Temos falado nos últimos cinco anos de forma mais assertiva, talvez. Mas é importante perceber que a crise climática não promoveu essa alteração imediata. Já a crise energética, sim, porque entrava diretamente no bolso de entidades maiores, como as grandes empresas, e na vulnerabilidade de determinados países europeus. Mas as coisas não podem ser vistas isoladamente. Quando estamos a pensar renovar um país inteiro nas próximas décadas, as pequenas e grandes empresas de construção e de renovação e de materiais vão crescer. Isto vai ajudar a economia.

Seria muito mais importante se o dinheiro que se gasta em coisas mais extravagantes, como pensar no hidrogénio a curto prazo, se aplicasse às pessoas e às suas famílias.
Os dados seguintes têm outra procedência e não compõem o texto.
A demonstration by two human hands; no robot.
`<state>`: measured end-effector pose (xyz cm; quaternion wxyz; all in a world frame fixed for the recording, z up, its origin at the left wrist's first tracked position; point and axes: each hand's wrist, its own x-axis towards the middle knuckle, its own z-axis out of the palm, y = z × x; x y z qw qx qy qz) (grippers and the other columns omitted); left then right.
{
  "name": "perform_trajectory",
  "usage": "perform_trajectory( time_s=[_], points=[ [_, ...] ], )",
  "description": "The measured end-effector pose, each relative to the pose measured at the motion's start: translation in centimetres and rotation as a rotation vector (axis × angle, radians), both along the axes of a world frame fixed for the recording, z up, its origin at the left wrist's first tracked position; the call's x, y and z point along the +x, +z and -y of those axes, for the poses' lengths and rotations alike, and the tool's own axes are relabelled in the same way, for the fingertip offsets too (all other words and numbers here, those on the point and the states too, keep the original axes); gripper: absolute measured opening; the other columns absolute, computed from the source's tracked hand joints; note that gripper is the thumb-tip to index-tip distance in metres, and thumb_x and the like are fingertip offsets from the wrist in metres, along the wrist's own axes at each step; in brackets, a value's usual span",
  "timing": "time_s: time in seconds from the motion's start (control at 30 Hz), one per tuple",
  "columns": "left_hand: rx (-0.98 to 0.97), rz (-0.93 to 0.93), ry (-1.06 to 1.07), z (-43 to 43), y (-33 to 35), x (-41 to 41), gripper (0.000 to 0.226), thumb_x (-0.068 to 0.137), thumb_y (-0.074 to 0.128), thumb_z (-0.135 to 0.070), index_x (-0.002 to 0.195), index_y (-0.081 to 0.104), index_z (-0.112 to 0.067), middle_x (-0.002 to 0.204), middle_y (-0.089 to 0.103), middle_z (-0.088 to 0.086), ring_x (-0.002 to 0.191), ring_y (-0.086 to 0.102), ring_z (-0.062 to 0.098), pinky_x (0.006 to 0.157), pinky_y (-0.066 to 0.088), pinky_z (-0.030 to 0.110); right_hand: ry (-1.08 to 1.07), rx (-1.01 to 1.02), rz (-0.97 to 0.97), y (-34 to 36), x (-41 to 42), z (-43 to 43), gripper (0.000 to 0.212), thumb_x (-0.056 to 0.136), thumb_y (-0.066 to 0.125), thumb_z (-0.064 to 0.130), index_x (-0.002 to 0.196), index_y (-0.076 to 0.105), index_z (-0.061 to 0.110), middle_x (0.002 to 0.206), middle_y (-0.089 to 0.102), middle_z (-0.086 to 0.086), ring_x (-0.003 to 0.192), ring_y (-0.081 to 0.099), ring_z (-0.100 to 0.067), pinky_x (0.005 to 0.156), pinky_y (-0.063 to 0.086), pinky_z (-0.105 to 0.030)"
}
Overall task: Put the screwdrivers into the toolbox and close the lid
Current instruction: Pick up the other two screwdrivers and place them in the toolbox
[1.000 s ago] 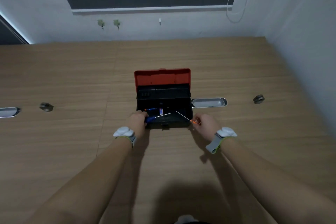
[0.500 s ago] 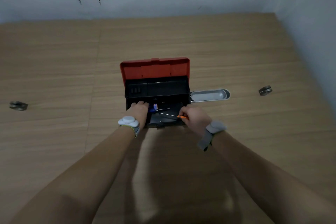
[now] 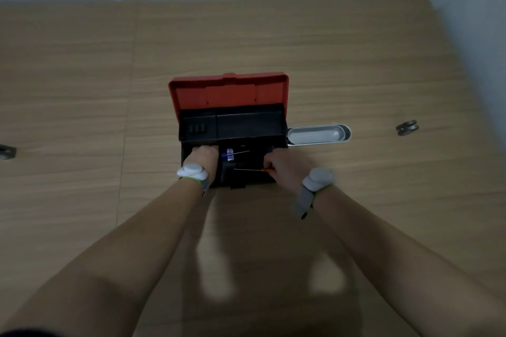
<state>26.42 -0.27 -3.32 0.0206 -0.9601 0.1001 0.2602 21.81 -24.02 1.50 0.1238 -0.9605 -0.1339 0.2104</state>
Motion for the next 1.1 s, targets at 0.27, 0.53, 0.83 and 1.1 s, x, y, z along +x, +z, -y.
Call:
perform_trajectory(
  time_s=[0.27,0.53,0.83,1.1],
  points=[
    [-0.076,0.083,0.077,-0.9,-0.5,-0.9,0.027,0.103,0.047,0.000,0.125,0.062,-0.002,0.121,0.067,0.020,0.109,0.067,0.037,0.092,0.056,0.042,0.082,-0.099,-0.174,-0.2,2.9,-2.7,0.023,0.097,0.062,0.010,0.117,0.075,0.014,0.119,0.073,-0.007,0.108,0.071,-0.029,0.094,0.060,-0.040],
    [-0.357,0.142,0.133,-2.0,0.5,-2.7,0.034,0.098,0.057,-0.008,0.132,0.061,-0.005,0.123,0.064,0.019,0.106,0.063,0.039,0.083,0.052,0.042,0.058,-0.086,-0.219,-2.6,3.8,-4.3,0.020,0.099,0.060,0.005,0.113,0.074,0.003,0.115,0.073,-0.014,0.105,0.071,-0.029,0.080,0.053,-0.031],
    [-0.507,0.447,0.193,-3.4,1.7,-9.9,0.031,0.098,0.069,-0.024,0.126,0.068,-0.012,0.125,0.066,0.009,0.117,0.058,0.035,0.104,0.048,0.047,0.052,-0.052,-0.274,-3.9,4.4,-4.6,0.022,0.097,0.064,0.007,0.115,0.075,0.012,0.118,0.073,-0.009,0.105,0.072,-0.028,0.087,0.059,-0.033],
    [-0.766,0.238,0.833,-3.2,1.6,-9.6,0.083,0.091,0.079,-0.030,0.157,0.034,-0.008,0.152,0.047,0.014,0.141,0.046,0.033,0.118,0.042,0.048,0.007,-0.010,-0.260,-3.0,3.9,-4.4,0.021,0.091,0.074,0.015,0.111,0.075,0.012,0.114,0.074,-0.007,0.103,0.071,-0.028,0.086,0.058,-0.036]
  ],
)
Mas dar dinheiro aos agentes - que são as pessoas - é diferente de trabalhar com cinco empresas, dez empresas e grandes empresas. O benefício para a economia geral é outro, porque estamos a falar de empresas espalhadas pelo país. Falamos também de descriminação territorial. Há muitos benefícios a tirar da transição energética a partir de uma perspetiva mais descentralizada: renovação de edifícios, integração solar e equipamentos. 

“Na questão da pobreza energética estamos a falar de pessoas, não estamos a falar só de números. Falar de 600 mil pessoas, um milhão, dois milhões são números. Mas na verdade, transformar isso em experiências vividas é muito mais dramático."

Falamos diariamente do aumento de preços, da inflação e da crise energética. Ainda assim, os lucros das grandes empresas são evidentes. A EDP lucrou 679 milhões de euros em 2022, a Galp fechou o ano com um lucro histórico de 881 milhões de euros. 

É verdade, mas eu iria mais longe. Olhando para o caso internacional, saíram algumas notícias sobre os lucros da Shell Plc e das várias petrolíferas. As petrolíferas tiveram maiores lucros, se não os mais altos registados na história, num ano de crise energética à escala global. Isto é muito problemático, mesmo quando pensamos na ação climática. É urgente reduzir o consumo, é urgente reduzir as emissões. 

Olhando para a EDP, é certo que tem um histórico de aposta energias renováveis a nível internacional muito grande com a EDP Renováveis, com o crescimento do investimento em ótica e em energia solar nos Estados Unidos da América. A sua presença no mercado global é diferente do que é a Galp ou outras empresas de combustíveis fósseis. 

Também já vemos a Galp a apostar em painéis solares e empresas que trabalham em Portugal nesta área com outras alternativas. Mas tudo isto muito contaminado com greenwashing, umas mais que outras, mas não estão claramente a fazer o que podiam fazer. Os governos podem intervir, podem regulamentar certas e determinadas situações ou pôr mais ambição em termos de metas e restrições, objetivos específicos, promover mais energias renováveis. Claro que tem de ser a política europeia e depois a nacional. É isso que tem vindo a ser feito, mas a uma velocidade lentíssima. Recentemente saíram novas estatísticas da Agência Internacional de Energia que mostram que a oportunidade que se previa pós-Covid19 para começarmos a reduzir as emissões caiu totalmente por terra. Não serviu de nada.